FOR IMMEDIATE RELEASE

December 15, 2022

Afghan Adjustment Act Gains Major Endorsements Including Senators, Veteran Labor Org

Sen. Moran (R-KS), Wicker (R-MS), Leahy (D-VT), Shaheen (D-NH), Union Veterans Council, Wall Street Journal Endorse Bipartisan Bill this Week

Washington DC – U.S. Senators Jerry Moran (R-KS), Roger Wicker (R-MS), Patrick Leahy (D-VT), Jeanne Shaheen (D-NH), and the United Veterans Council, AFL-CIO, are among several high profile endorsements now backing the Afghan Adjustment Act, the nonprofit group #AfghanEvac announced today. The announcement comes as urgency grows around the congressional bill, without which tens of thousands of Afghans will be left without a pathway to remaining in the U.S. after their humanitarian parole begins to expire in August 2023.

“This 11th hour outpouring of support from Republicans and Democrats in Congress is giving the Afghan Adjustment Act huge momentum at the right time, and demonstrates that Congress sees that the act has been amended to reflect their comments. These endorsements show that their constituents, Americans of all backgrounds, served in Afghanistan and want their representatives in D.C. to pass this bipartisan plan without delay, and avoid the moral and national security catastrophe that will unfold if they don’t include it in this year’s omnibus bill,” said Shawn VanDiver, Navy veteran and President of #AfghanEvac. 

The Afghan Adjustment Act has been recently updated to reflect comments from Republican members of congress, including the requirement that the Department of Homeland Security conducts in-person interviews to ensure evacuees are sufficiently vetted; that a Customs and Border Protection agency cannot satisfy the in-person interview requirement; that congress has more oversight of the vetting process before it is finalized; and and it now responds to every recommendation in recent inspector general reports, including that the Department of Homeland Security and Department of Defense brief congress on security concerns posed by evacuees. 

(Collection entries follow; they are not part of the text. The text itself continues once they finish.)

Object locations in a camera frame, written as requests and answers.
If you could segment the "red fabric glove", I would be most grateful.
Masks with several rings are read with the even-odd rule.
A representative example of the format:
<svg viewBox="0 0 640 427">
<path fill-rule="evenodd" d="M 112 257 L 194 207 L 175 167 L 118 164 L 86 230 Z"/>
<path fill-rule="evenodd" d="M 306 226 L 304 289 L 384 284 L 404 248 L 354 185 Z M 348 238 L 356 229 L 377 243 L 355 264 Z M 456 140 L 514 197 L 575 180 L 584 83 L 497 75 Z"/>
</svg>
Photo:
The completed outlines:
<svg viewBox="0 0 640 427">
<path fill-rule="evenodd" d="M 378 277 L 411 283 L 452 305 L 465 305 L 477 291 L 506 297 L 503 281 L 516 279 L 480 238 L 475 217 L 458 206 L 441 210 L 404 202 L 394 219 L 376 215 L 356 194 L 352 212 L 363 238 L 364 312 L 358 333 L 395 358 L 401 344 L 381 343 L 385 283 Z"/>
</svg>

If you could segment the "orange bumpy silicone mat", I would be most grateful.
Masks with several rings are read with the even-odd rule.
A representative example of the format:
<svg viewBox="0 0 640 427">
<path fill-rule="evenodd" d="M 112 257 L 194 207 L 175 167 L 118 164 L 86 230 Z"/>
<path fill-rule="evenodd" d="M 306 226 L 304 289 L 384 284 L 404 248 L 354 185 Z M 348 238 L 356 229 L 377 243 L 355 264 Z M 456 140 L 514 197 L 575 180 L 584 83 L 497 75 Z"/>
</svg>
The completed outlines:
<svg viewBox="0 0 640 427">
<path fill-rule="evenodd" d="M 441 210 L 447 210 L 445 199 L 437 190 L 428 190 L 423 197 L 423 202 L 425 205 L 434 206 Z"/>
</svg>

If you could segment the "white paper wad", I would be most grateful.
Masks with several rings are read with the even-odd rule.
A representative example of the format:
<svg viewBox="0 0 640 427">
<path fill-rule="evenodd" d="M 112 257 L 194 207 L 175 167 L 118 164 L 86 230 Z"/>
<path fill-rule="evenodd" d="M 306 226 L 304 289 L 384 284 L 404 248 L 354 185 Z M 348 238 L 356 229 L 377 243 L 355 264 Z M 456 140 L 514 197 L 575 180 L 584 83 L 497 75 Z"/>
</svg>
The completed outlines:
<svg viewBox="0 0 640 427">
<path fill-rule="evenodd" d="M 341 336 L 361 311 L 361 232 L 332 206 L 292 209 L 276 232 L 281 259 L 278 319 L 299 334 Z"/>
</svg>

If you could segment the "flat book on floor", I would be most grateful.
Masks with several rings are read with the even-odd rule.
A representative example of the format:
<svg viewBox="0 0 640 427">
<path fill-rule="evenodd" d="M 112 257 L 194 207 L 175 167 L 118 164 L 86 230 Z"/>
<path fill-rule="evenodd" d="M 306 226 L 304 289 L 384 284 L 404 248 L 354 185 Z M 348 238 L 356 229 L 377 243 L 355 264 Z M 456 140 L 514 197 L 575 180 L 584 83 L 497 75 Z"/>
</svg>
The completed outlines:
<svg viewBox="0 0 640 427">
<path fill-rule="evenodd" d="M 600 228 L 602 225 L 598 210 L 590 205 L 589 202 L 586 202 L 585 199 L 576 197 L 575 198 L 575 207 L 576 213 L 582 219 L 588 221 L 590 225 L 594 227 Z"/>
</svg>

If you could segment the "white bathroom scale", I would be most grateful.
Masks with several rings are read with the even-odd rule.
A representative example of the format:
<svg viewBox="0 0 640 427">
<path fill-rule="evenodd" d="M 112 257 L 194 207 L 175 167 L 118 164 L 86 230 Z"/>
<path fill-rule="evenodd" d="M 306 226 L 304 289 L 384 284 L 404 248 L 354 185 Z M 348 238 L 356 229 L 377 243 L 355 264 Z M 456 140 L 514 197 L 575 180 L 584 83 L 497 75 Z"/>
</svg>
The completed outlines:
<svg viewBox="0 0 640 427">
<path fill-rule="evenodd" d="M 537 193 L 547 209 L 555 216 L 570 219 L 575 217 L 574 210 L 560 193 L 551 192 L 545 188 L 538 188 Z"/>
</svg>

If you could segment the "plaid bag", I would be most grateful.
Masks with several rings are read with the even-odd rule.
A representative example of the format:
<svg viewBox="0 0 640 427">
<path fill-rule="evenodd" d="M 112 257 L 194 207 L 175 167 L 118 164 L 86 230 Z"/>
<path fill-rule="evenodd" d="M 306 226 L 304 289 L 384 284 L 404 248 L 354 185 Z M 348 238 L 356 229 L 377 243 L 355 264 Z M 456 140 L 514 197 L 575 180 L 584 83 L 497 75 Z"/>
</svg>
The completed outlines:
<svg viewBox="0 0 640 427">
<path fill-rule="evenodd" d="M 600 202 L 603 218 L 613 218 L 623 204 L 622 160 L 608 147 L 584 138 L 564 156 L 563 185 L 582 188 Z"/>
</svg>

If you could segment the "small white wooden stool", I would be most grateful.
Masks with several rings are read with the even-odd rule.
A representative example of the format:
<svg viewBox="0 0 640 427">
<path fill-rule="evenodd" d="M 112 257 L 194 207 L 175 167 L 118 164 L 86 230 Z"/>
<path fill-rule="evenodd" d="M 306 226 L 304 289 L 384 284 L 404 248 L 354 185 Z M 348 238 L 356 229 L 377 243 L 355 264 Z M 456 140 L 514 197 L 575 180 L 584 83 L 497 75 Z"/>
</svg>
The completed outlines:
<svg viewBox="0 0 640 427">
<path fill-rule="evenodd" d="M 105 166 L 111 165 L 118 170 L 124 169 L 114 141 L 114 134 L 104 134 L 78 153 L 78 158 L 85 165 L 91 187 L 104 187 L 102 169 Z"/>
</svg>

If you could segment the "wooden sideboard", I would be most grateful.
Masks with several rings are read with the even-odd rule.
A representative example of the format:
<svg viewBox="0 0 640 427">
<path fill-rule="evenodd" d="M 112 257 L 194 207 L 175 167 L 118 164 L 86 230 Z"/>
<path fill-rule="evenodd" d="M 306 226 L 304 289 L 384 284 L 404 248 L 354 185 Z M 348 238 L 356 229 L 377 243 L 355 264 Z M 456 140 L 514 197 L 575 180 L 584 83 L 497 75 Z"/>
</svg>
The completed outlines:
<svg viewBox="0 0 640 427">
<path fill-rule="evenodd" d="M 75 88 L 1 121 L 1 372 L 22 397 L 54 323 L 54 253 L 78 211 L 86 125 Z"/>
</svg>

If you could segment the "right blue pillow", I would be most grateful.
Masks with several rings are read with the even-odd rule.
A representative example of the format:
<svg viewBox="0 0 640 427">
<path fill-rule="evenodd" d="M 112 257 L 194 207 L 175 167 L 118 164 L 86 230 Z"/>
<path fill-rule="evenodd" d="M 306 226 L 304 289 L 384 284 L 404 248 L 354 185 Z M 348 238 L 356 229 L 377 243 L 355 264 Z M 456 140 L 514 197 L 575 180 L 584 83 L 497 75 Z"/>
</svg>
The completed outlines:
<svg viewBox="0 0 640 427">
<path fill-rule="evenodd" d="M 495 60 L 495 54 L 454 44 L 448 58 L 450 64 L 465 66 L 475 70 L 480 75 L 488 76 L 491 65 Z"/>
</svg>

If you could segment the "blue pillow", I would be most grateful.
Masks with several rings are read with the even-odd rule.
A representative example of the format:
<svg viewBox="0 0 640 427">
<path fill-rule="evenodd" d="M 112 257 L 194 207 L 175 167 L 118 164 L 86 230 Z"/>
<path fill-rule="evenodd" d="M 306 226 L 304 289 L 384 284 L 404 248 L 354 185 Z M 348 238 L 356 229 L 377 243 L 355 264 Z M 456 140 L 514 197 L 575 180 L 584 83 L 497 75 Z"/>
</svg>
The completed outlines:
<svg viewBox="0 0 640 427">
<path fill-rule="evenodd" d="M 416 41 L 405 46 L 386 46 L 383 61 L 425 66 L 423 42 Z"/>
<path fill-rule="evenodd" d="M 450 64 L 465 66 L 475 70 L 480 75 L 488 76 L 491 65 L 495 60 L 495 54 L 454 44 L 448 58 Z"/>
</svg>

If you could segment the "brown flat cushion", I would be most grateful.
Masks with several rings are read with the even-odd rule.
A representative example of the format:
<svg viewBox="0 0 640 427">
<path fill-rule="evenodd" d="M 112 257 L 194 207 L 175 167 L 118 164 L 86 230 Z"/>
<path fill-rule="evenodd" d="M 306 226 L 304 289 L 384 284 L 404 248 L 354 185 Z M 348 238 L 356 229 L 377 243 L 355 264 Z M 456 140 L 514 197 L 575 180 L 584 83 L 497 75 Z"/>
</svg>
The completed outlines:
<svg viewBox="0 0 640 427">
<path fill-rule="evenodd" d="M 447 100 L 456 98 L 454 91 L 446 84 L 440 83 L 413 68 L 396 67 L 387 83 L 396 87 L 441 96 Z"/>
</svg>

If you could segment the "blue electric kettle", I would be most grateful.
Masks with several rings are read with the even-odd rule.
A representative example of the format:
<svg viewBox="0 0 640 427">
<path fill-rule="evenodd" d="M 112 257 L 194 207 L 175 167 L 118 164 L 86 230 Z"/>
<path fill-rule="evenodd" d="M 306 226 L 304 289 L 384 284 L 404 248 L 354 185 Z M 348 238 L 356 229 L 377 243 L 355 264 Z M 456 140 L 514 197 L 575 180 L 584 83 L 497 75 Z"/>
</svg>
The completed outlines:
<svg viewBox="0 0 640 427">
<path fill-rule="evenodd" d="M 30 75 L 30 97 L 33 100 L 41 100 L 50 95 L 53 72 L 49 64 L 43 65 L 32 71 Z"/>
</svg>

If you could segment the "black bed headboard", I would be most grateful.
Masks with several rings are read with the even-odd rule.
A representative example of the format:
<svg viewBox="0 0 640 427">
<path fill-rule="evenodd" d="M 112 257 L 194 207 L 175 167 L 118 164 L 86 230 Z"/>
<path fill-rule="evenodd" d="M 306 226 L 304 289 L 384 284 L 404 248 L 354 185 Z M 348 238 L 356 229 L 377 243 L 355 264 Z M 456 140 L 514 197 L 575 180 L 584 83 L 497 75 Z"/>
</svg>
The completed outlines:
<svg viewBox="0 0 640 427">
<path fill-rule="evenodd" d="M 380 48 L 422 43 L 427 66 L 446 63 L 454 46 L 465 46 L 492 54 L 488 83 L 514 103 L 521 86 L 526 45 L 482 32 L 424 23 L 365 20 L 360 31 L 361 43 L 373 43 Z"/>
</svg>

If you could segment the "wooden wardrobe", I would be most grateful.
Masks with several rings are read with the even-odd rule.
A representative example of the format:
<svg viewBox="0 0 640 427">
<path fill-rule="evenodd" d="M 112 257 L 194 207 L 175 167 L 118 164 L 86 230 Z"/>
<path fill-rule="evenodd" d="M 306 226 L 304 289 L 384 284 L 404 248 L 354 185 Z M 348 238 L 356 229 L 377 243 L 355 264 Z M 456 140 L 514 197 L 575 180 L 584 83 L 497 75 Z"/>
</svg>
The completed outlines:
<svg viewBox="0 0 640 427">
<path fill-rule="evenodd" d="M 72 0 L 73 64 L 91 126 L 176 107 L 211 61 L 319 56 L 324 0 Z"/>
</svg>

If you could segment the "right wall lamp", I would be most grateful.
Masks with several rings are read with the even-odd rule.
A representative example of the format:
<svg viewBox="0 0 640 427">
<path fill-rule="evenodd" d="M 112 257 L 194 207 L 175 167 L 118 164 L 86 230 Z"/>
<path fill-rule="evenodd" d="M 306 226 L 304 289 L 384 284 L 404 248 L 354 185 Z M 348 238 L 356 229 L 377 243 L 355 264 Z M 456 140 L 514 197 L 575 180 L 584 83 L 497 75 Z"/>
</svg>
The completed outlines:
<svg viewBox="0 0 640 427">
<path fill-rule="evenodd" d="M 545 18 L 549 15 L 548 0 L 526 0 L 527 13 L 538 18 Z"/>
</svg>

The endorsement by senators Moran, Wicker, Leahy, and Shaheen brings a total of nine co-sponsors to the bill, which will enable newly arrived Afghans to go through the immigration process, undergo a robust vetting with all necessary security reviews, and have a path forward to lawful permanent residency here in the United States. 

“Over the last year, we have heard directly from countless union veteran members on how the end of the Afghan War affected their lives, each one felt a personal commitment to the Afghan people with whom they stood shoulder to shoulder,” wrote Will Attig, executive director for Union Veterans Council, AFL-CIO, in a Tuesday letter to Speaker Pelosi and Leaders Schumer, McCarthy, and McConnel. “If the Afghan Adjustment Act is not passed the already-overwhelmed asylum and immigration court systems will face additional strain.”

“If Congress does not approve the Afghan Adjustment Act, tens of thousands of Afghans, including allies who found alongside our troops in America’s longest war, will be left in limbo,” said Chris Purdy, an army veteran and Director of Veterans for American Ideals.

“The endorsement from Union Veterans Council shows that working families are sending a message, and that message is clear: the Afghan Adjustment Act is urgent, vital, and must be passed before this session expires.” said Shawn VanDiver, Navy veteran and President of #AfghanEvac.

The Afghan Adjustment Act also received the backing of the editorial board of The Wall Street Journal.

“A fix is on Congress’s agenda, but time is running out,” The Wall Street Journal editorial board wrote on Monday. “The solution is the Afghan Adjustment Act, which would provide a path to a green ard for those currently on humanitarian parole… [t]he U.S. has a moral obligation to do what it can to mitigate the harm of Mr. Biden’s catastrophic withdrawal, and passing the Afghan Adjustment Act would be a good start.”

The bill has also received the endorsement from the cities of Atlanta, Hayward, Sacramento and San Diego, as well as the County of Los Angeles.

The Afghan Adjustment Act, known in the House as H.R. 8685 and in the Senate as S. 4787, would mirror efforts made by the U.S. government for Vietnamese and South Asian refugees following the fall of Saigon. 

As a result of the U.S.’s hurried evacuation from Afghanistan, the vast majority of Afghan evacuees were admitted to the country on a temporary basis under “humanitarian parole,” which does not confer a direct pathway to lawful permanent residence.

In order to provide such a pathway, as the U.S. has previously done for every generation of modern wartime evacuees, the Afghan Adjustment Act would allow eligible Afghan evacuees to apply for lawful permanent residence in the U.S. after one or two years of physical presence in the country.

The more than 200 organizations that make up the non-partisan #AfghanEvac coalition work hand-in-hand with government entities and advocate for ways to provide new Afghan community members with the stability they need to resettle and thrive in their new lives here. 

For twenty years, Afghan allies worked and fought side-by-side with U.S. and allied forces through the longest war in American history. The #AfghanEvac coalition is committed to ensuring that their service, partnership, and commitment to American ideals is honored.